● WHAT THE TASK ASKS
The answer must be a single number: the count of lines below that contain the string "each".

★ ★ ★ ★ ★

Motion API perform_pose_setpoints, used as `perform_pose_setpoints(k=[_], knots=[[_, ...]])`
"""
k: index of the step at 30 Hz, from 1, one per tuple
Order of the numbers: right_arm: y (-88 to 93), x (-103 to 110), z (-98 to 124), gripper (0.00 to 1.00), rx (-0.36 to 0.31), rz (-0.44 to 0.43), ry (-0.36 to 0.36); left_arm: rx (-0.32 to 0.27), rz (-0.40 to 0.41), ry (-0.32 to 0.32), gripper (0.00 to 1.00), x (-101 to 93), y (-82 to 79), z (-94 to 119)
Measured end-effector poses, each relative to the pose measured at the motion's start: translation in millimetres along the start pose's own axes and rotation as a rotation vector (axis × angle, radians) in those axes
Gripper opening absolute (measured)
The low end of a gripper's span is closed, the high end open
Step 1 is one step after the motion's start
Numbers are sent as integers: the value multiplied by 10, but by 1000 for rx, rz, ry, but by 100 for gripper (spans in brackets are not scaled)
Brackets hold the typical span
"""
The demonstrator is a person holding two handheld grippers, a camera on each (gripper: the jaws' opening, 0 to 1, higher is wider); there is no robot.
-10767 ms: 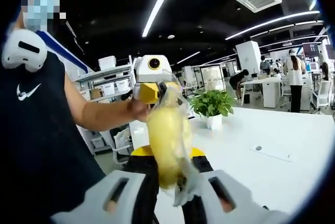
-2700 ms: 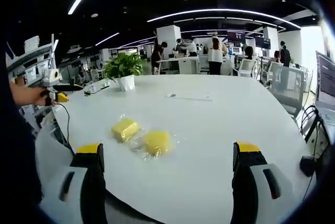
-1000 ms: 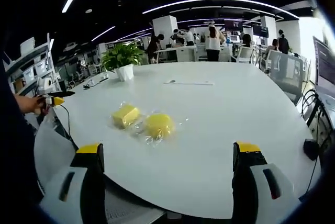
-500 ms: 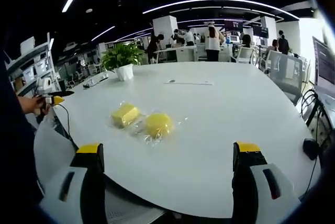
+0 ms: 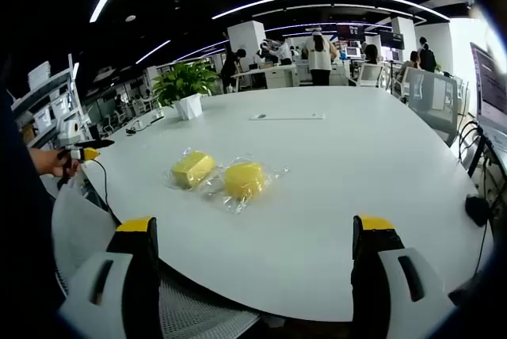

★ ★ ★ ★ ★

● SOLUTION BELOW
2